Scan the records below for the line containing "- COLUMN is" and the line containing "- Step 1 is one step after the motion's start". Copy both, plus every line between, exactly.

START Source material

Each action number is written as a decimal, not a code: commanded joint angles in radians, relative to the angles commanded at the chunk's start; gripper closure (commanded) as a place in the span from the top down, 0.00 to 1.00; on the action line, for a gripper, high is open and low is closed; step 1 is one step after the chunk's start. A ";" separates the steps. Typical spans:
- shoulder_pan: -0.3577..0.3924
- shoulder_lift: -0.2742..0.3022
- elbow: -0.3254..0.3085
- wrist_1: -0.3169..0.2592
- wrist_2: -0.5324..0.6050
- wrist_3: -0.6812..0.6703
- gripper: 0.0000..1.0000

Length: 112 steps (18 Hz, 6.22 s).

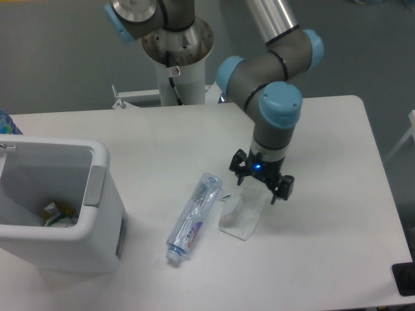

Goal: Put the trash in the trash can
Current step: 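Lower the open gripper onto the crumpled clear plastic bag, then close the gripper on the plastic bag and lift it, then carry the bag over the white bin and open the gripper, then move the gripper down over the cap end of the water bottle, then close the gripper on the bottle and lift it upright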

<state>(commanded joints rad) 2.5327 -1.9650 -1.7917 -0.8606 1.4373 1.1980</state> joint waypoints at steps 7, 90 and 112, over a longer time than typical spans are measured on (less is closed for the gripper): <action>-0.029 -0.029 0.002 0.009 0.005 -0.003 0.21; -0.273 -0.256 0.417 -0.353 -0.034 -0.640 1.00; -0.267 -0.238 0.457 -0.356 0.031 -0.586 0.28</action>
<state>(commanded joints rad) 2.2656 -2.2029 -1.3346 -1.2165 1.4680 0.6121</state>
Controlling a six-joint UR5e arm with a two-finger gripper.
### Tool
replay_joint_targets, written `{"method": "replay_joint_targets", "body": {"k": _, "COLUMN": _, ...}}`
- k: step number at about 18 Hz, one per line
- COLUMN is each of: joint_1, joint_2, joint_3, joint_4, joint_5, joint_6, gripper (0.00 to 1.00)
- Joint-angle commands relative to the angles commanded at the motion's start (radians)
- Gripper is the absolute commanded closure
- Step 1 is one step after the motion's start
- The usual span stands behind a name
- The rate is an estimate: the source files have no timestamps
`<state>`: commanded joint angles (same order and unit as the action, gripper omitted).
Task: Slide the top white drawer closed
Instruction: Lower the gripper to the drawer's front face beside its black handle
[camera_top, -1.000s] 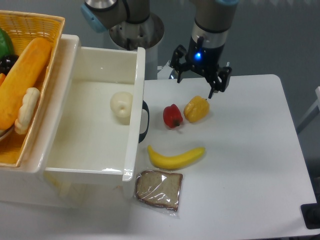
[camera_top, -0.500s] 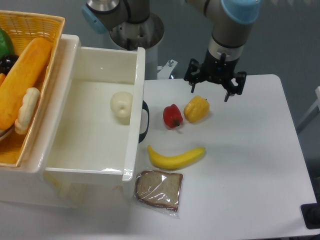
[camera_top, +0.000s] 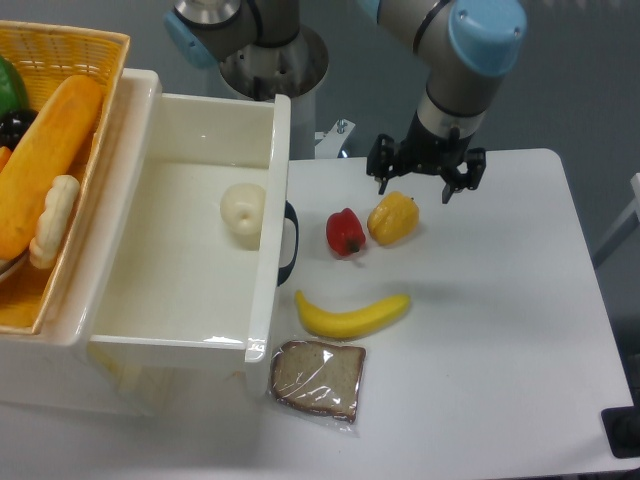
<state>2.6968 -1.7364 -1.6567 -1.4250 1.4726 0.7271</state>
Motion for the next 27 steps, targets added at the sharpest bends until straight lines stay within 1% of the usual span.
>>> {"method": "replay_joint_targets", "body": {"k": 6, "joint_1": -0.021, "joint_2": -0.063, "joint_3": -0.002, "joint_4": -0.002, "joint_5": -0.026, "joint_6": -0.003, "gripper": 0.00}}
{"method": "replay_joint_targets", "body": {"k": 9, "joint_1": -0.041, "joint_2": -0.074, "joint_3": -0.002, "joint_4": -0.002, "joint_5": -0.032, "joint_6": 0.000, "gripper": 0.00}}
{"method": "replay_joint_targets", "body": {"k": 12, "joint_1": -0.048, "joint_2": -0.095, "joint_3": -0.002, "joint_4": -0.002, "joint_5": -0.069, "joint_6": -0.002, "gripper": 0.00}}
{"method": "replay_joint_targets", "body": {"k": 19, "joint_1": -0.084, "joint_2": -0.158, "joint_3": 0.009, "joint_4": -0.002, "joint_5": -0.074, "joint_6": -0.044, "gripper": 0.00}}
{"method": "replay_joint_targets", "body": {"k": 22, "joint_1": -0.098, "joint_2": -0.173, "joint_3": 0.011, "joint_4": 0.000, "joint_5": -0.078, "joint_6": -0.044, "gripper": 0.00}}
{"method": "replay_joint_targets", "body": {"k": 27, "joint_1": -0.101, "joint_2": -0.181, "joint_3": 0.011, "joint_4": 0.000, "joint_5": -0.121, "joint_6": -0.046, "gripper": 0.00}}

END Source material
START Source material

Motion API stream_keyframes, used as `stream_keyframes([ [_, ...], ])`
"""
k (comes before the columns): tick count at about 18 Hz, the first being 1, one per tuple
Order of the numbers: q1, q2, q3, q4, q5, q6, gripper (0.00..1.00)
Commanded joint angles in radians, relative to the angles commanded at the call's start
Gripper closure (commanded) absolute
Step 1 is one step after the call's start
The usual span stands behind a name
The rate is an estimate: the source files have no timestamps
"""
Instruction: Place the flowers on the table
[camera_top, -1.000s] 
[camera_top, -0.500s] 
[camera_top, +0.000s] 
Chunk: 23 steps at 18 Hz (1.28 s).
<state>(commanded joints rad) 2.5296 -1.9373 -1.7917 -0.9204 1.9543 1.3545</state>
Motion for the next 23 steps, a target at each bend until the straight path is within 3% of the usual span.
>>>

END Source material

→ **Answer box**:
- COLUMN is each of: joint_1, joint_2, joint_3, joint_4, joint_5, joint_6, gripper (0.00 to 1.00)
- Joint-angle commands relative to the angles commanded at the motion's start (radians)
- Gripper is the absolute commanded closure
- Step 1 is one step after the motion's start

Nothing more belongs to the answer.